I had to remove the trigger group and the bolt/bolt carrier when I fixed mine. I removed the cartridge stop, cartridge interrupter, and elevator, too. The saftey slide button screw is affixed to an interrupter block on the inside of the receiver, and you need to be able to hold this in position while you position the safety selector slide so that the detent is oriented to the spring-loaded detent ball (that bearing thingy). It isn't a hard job to do, but you need the receiver pretty much stripped of all the other parts in order to have room to get your hand and fingers inside to hold the safety interrupter block in position while you line everything up and get the screw started and torqued enough to keep things from going "sproing", if you know what I mean.

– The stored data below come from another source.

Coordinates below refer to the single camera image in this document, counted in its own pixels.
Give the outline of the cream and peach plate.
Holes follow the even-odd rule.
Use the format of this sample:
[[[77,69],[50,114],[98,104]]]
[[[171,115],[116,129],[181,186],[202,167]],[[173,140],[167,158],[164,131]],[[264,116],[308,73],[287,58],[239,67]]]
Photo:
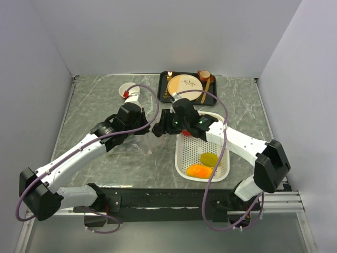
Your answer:
[[[201,91],[203,90],[201,81],[198,78],[187,74],[181,74],[172,77],[167,86],[170,95],[182,91],[196,90],[195,92],[186,92],[180,94],[182,98],[189,99],[190,101],[197,100],[202,93]]]

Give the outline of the orange mango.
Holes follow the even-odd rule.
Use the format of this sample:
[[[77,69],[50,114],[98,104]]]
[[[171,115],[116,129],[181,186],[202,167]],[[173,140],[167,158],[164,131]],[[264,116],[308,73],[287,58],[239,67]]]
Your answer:
[[[187,168],[186,175],[199,179],[209,179],[213,173],[213,168],[202,164],[194,164]]]

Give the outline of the white plastic basket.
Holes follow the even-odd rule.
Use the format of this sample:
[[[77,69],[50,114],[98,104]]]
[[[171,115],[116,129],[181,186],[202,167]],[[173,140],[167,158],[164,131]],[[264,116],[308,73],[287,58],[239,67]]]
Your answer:
[[[187,174],[188,167],[201,164],[200,158],[204,153],[213,153],[219,156],[222,151],[222,146],[214,143],[205,142],[201,139],[179,134],[176,137],[175,149],[175,167],[179,175],[185,179],[208,182],[208,179],[201,179],[189,176]],[[212,182],[220,182],[224,180],[230,172],[230,155],[229,150],[226,150],[222,156],[221,162],[215,172]]]

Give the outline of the gold fork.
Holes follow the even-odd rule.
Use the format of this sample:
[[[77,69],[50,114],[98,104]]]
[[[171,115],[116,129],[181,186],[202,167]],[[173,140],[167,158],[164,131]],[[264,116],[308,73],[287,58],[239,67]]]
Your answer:
[[[169,97],[168,87],[169,87],[169,82],[172,79],[172,76],[173,76],[173,72],[172,71],[168,71],[167,72],[167,76],[166,76],[166,80],[167,80],[166,90],[165,90],[164,95],[163,95],[164,99],[167,99]]]

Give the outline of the yellow-green mango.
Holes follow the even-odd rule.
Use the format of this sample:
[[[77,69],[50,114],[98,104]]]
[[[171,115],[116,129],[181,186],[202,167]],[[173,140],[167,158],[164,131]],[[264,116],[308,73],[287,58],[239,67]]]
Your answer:
[[[218,160],[218,156],[210,152],[203,153],[200,156],[200,163],[211,168],[216,166]]]

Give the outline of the aluminium rail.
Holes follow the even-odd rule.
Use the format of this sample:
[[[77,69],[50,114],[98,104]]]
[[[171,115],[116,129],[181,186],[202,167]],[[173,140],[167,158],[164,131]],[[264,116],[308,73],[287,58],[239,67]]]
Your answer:
[[[276,192],[274,194],[264,194],[263,213],[299,213],[305,212],[300,194],[293,192]],[[64,208],[58,210],[53,215],[71,215],[75,213],[74,208]],[[229,211],[230,215],[244,214],[244,211]]]

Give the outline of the red strawberry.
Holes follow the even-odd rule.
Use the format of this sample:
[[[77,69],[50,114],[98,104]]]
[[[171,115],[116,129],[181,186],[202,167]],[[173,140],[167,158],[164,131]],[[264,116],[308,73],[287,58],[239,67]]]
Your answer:
[[[188,131],[186,131],[186,130],[183,130],[182,132],[181,132],[183,135],[186,135],[186,136],[190,136],[191,134],[188,132]]]

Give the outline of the small brown cup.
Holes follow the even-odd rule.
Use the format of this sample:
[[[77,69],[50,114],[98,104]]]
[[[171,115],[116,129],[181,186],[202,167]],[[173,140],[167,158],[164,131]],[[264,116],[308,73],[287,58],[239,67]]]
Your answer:
[[[199,75],[199,79],[201,82],[207,82],[211,77],[210,72],[207,70],[201,70],[201,71],[198,71],[197,73]]]

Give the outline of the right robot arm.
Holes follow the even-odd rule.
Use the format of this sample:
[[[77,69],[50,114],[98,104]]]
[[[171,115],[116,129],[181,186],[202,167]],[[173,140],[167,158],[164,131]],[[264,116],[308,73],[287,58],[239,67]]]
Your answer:
[[[182,131],[218,144],[254,167],[254,173],[241,181],[230,197],[231,206],[236,210],[244,209],[249,200],[259,193],[274,193],[290,171],[290,163],[279,141],[266,142],[243,134],[227,126],[214,114],[197,111],[188,99],[179,99],[170,109],[163,109],[160,121],[152,128],[157,137]]]

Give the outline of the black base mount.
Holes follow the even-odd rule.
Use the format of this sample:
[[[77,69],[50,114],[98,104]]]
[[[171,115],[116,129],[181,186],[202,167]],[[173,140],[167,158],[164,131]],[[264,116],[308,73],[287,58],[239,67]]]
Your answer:
[[[230,211],[246,212],[253,200],[242,201],[232,190],[91,187],[98,198],[89,208],[124,222],[202,220],[226,222]]]

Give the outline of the white and brown bowl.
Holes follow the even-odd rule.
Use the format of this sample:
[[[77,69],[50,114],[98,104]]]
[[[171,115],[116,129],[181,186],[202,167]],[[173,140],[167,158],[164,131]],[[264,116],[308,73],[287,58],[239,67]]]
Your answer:
[[[125,91],[130,88],[132,85],[135,85],[135,83],[133,82],[127,82],[127,83],[124,83],[120,86],[119,90],[118,90],[118,93],[119,95],[122,97],[122,98],[125,98],[124,97],[124,93]],[[133,95],[133,94],[136,94],[136,93],[140,93],[140,87],[139,86],[135,86],[131,89],[129,89],[128,91],[128,94],[129,96]]]

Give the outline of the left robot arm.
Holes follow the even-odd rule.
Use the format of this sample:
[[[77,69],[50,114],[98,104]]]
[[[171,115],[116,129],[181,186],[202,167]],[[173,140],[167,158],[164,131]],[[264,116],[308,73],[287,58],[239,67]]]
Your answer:
[[[85,186],[66,193],[62,184],[86,164],[122,144],[130,135],[143,135],[149,131],[144,109],[134,103],[125,103],[116,114],[96,124],[84,139],[54,161],[36,171],[25,168],[19,175],[20,201],[39,221],[72,204],[100,211],[105,199],[95,189]]]

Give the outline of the gold spoon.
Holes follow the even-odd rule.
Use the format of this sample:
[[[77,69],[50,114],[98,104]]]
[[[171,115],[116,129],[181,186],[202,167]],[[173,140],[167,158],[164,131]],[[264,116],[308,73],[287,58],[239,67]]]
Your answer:
[[[209,90],[210,85],[215,81],[215,76],[210,75],[210,77],[202,77],[201,75],[199,76],[199,79],[201,82],[205,82],[206,83],[206,87],[205,87],[205,91]],[[203,93],[203,95],[201,96],[201,101],[200,103],[203,104],[205,102],[206,99],[206,94]]]

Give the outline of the gold knife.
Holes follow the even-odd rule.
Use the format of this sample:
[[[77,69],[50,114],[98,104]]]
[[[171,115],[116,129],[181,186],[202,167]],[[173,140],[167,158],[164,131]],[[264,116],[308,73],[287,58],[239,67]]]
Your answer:
[[[205,90],[204,90],[205,92],[203,93],[202,98],[201,98],[201,104],[203,104],[205,102],[206,92],[208,92],[209,87],[210,87],[210,81],[211,81],[211,78],[209,77],[208,80],[207,80],[207,83],[206,83]]]

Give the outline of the clear zip top bag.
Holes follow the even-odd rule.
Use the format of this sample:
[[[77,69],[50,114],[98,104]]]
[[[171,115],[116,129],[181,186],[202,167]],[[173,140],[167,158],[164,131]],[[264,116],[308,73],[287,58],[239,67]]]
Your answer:
[[[121,145],[114,147],[111,154],[140,153],[151,155],[155,148],[161,146],[165,141],[165,136],[156,137],[151,131],[145,135],[130,135]]]

The M-500 is a pretty simple gun to detail strip and it is equally easy to re-assmeble. This is one of the many things about it that I like. I've had mine down to the bare receiver many, many times during the thrity years I've owned the gun.
You're about to replace the only part of the Mossberg 500 that I really don't care for -the cheezy, chintzy, failure-prone, cheap plastic safety selector slide, and I think you'll find that it is much easier to do than it is to write about!